Filling the Gap Between Shannon Information and Semantic Information

Authors

Daniel Piecka

Affiliation: Institute Of Philosophy And Sociology Polish Academy Of Science

Category: Philosophy

Schedule & Location

Date: Thursday 4th of September

Time: 16:00

Location: Room 232 (232)

View the full session: Content Determination

Abstract

There is a deeply entrenched gap in the foundations of the project of naturalizing semantics: a gap between so-called semantic information and Shannon information that has brought more riddles than answers since the birth of the project. The dichotomy has had a wide influence in cognitive science since the first applications of information theory to neuroscience (MacKay and McCulloch, 1952) and in epistemology since Dretske (Dretske, 1981). Recently, in brain and mind sciences, (Godfrey-Smith and Sterelny, 2016) as well as (Piccinini and Scarantino, 2011) recognize two separate kinds of information: Shannon information and semantic information. Rathkopf calls this state of affairs a bifurcation: "At a high level of neural organization, brain information is semantic, but down at the level of single neurons, semantic properties are irrelevant, and the only information to speak of is Shannon information." (Rathkopf, 2020)

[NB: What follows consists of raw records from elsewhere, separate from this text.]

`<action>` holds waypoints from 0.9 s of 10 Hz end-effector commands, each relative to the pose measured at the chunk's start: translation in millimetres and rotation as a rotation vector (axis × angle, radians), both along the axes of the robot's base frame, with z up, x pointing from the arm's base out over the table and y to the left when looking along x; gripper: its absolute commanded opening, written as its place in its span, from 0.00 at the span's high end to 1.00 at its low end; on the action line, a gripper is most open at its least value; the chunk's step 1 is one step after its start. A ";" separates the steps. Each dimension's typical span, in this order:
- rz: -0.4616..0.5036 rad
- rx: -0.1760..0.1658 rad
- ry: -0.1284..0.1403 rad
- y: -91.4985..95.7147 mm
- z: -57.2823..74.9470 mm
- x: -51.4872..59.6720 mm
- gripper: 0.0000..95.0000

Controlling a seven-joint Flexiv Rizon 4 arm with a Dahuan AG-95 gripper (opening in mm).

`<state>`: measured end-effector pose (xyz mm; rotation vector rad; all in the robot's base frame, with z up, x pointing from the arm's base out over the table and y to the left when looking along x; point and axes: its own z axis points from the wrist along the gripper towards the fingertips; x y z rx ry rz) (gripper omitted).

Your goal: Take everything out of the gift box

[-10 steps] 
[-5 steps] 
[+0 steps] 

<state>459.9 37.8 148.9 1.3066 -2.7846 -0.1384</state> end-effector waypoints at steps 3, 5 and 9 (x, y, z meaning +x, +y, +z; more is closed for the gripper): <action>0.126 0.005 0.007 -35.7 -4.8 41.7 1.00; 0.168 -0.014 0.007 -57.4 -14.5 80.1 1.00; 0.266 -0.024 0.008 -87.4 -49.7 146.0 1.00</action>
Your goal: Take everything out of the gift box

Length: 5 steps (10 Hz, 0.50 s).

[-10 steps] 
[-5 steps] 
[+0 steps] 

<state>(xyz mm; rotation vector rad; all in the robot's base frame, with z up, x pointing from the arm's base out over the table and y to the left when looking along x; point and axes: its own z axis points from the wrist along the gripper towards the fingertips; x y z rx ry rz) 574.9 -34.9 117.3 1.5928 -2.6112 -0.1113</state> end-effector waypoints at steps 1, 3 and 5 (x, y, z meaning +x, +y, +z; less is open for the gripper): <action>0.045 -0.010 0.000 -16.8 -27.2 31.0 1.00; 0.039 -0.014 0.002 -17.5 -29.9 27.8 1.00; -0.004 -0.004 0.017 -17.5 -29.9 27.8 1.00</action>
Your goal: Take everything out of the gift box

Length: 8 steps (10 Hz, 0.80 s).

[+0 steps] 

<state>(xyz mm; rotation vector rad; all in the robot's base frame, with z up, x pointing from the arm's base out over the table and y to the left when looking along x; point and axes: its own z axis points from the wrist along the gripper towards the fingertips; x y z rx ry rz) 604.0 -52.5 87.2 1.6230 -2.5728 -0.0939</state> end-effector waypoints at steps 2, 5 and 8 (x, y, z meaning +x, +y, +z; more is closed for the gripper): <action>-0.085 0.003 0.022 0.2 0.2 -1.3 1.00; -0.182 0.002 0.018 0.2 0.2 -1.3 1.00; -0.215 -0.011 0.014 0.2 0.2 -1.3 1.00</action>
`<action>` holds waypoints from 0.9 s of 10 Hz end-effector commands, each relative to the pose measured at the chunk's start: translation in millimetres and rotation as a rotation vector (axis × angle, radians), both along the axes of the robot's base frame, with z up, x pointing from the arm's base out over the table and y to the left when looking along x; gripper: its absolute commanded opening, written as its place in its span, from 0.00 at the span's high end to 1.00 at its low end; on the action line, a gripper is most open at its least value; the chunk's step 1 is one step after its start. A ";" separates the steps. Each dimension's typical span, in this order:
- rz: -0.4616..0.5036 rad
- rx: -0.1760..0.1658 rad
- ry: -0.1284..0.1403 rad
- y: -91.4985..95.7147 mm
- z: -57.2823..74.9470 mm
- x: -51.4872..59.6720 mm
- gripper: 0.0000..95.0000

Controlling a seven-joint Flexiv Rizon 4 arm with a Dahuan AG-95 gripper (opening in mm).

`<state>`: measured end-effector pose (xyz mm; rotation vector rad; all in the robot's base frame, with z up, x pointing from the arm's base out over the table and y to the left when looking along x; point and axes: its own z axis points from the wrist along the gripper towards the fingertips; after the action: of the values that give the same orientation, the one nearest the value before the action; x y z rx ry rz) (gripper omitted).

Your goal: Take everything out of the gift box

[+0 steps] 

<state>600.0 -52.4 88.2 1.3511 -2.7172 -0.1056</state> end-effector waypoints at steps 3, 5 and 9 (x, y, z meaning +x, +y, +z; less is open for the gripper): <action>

The received view states that while Shannon information theory (Shannon, 1948) provides the mathematical tools for quantifying (any kind of) data transmission or storage, semantic information theory deals with the meanings, relevance, and utility or function of that information in specific contexts, for a wide range of agents, from basal organisms to social formations.

Many believe the gap to be fundamentally unbridgeable by means of information theory. For instance, Bickhard sees information theory as another "encodingism" that leads to the homunculus problem (Mirski and Mark H. Bickhard, 2019/ed), Myin criticizes the "detector" theories of representation (Myin, 2016), and Dennett points out the lack of Shannon channels in plain semantic information flow setups, as in his Trafalgar Square example (Dennett, 2017). On the other hand, (Rathkopf, 2020) suggests that the bifurcation is less divisive than we might think, since Shannon information is strongly related to semantic information in practice: measuring rates of information transmission assumes some semantic information function of the neural circuits under investigation. Martinez (MartĂ­nez, 2019) uses rate distortion theory (a part of Shannon information theory) for "sweet spots" semantics, offering an adaptive argument: representations must obey efficient-coding rules within the limits of the agent.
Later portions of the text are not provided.